Return each line of the entries that holds the string "cable".

##### INFORMATION GIVEN #####

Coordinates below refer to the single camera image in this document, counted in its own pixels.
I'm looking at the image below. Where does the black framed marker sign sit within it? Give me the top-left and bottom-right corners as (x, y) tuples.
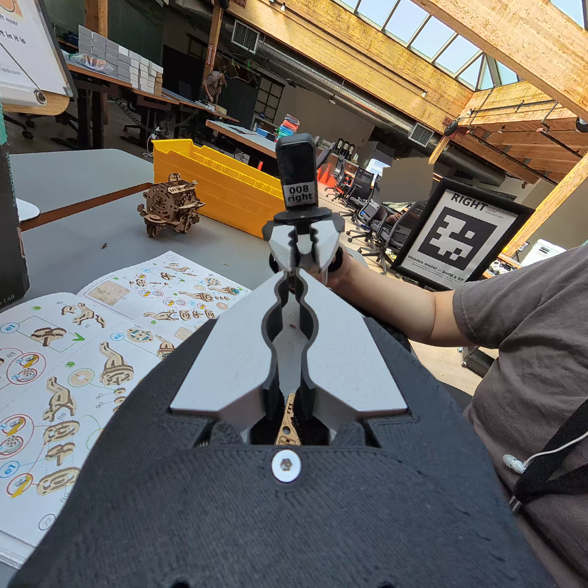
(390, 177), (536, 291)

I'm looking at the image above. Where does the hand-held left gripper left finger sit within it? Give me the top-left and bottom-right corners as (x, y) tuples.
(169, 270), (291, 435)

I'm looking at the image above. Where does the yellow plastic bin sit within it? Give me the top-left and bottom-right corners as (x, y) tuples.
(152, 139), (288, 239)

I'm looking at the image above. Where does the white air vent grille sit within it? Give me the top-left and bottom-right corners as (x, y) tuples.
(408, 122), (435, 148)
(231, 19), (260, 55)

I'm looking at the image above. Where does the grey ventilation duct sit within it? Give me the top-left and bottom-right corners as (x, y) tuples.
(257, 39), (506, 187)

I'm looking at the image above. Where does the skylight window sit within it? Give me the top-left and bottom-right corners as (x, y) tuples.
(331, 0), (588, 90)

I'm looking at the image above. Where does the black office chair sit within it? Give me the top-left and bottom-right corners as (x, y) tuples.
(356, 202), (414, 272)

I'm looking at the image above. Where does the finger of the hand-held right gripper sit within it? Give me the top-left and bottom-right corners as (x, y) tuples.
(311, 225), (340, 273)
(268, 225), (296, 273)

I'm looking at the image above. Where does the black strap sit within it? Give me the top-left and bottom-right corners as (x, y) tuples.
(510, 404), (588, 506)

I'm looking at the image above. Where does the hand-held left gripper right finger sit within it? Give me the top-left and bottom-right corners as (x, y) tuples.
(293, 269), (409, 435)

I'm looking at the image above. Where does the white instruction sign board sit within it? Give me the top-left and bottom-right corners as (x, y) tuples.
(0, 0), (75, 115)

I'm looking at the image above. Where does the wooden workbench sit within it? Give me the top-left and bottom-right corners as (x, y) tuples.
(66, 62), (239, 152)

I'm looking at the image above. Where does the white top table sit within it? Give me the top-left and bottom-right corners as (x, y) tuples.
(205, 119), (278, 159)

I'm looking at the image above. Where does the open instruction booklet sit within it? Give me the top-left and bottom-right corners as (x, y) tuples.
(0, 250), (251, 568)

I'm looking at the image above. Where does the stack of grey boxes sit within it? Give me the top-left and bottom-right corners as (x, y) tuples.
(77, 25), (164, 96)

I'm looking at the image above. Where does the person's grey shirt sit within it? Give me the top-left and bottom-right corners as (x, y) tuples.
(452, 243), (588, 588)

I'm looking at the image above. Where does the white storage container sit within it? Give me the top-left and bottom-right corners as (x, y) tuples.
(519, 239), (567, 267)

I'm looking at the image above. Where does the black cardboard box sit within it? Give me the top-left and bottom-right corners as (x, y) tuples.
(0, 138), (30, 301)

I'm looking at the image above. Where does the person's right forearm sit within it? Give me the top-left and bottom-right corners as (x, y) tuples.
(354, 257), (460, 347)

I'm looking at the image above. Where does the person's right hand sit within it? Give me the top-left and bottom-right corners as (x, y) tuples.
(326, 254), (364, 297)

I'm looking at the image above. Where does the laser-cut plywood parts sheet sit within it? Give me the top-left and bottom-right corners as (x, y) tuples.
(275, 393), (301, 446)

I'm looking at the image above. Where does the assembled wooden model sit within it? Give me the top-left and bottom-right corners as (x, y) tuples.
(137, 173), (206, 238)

#####
##### INFORMATION GIVEN #####

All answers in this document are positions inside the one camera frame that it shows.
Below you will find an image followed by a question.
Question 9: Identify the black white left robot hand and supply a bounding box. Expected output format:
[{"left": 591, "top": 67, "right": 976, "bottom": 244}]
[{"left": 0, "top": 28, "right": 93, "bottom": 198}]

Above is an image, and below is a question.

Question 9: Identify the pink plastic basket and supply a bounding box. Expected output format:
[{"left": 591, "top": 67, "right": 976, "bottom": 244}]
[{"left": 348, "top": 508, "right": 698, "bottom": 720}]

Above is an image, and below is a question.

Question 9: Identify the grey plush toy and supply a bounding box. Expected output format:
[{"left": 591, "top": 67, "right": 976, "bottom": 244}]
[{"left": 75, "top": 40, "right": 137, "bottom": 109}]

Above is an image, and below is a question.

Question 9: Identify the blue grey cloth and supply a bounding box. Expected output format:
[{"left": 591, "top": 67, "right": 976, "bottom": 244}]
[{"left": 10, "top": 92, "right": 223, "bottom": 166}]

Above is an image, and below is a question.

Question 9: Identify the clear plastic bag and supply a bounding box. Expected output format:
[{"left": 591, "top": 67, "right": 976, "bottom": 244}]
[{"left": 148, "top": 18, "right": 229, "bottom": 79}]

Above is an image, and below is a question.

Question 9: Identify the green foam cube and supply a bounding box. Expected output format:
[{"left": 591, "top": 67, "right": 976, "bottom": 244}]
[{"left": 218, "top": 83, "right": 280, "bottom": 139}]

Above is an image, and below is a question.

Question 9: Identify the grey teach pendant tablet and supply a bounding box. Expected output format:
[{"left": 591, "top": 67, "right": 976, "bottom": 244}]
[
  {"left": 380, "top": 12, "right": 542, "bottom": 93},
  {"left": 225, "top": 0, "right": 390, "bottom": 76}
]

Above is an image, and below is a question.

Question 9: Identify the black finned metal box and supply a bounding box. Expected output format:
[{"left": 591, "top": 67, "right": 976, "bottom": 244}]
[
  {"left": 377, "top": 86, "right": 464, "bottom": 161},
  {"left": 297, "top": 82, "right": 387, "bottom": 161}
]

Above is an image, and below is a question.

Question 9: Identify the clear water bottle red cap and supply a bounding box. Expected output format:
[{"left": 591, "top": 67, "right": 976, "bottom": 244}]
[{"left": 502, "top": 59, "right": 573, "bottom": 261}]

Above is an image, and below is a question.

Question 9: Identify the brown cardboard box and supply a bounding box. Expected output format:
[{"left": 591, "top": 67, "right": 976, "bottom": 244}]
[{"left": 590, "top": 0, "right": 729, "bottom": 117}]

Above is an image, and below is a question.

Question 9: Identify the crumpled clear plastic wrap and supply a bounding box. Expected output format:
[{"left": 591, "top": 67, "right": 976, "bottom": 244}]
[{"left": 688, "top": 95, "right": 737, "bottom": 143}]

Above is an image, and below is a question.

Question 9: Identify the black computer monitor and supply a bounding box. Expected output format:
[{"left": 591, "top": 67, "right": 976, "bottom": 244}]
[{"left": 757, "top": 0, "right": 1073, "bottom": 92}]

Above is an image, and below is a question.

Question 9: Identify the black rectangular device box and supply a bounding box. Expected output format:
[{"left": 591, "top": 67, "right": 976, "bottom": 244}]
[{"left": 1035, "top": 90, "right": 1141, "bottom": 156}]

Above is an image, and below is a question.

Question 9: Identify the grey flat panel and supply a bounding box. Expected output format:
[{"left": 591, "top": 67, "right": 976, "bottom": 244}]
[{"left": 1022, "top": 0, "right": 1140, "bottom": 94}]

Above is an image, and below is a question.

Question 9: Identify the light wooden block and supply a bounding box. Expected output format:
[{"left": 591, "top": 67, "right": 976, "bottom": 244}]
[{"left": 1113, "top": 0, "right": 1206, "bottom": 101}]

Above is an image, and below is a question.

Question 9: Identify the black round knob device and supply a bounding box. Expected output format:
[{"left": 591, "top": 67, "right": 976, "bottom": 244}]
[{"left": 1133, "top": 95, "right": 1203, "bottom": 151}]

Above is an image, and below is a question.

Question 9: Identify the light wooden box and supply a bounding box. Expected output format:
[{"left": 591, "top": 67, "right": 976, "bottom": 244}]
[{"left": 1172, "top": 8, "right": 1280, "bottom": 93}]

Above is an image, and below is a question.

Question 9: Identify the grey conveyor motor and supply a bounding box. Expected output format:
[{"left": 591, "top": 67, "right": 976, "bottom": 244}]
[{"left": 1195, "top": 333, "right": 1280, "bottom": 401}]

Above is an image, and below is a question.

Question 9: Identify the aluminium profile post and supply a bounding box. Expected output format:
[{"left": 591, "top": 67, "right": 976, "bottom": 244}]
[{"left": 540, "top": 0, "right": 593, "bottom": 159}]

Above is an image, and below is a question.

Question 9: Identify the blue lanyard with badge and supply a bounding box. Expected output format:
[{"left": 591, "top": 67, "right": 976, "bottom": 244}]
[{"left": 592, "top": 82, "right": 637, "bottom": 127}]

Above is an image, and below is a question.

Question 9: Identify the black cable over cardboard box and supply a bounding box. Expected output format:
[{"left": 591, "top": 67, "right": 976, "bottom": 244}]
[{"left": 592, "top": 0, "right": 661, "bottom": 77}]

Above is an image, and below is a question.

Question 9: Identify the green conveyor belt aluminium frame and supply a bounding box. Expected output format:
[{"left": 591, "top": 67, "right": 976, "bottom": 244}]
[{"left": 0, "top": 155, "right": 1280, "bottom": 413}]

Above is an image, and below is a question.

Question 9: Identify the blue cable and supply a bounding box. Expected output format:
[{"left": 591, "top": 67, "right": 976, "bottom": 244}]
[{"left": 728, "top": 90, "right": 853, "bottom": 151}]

#####

■ EXERCISE RESPONSE
Question 9: Identify the black cable over cardboard box and supply a bounding box. Expected output format:
Question 9: Identify the blue cable and supply a bounding box. Expected output format:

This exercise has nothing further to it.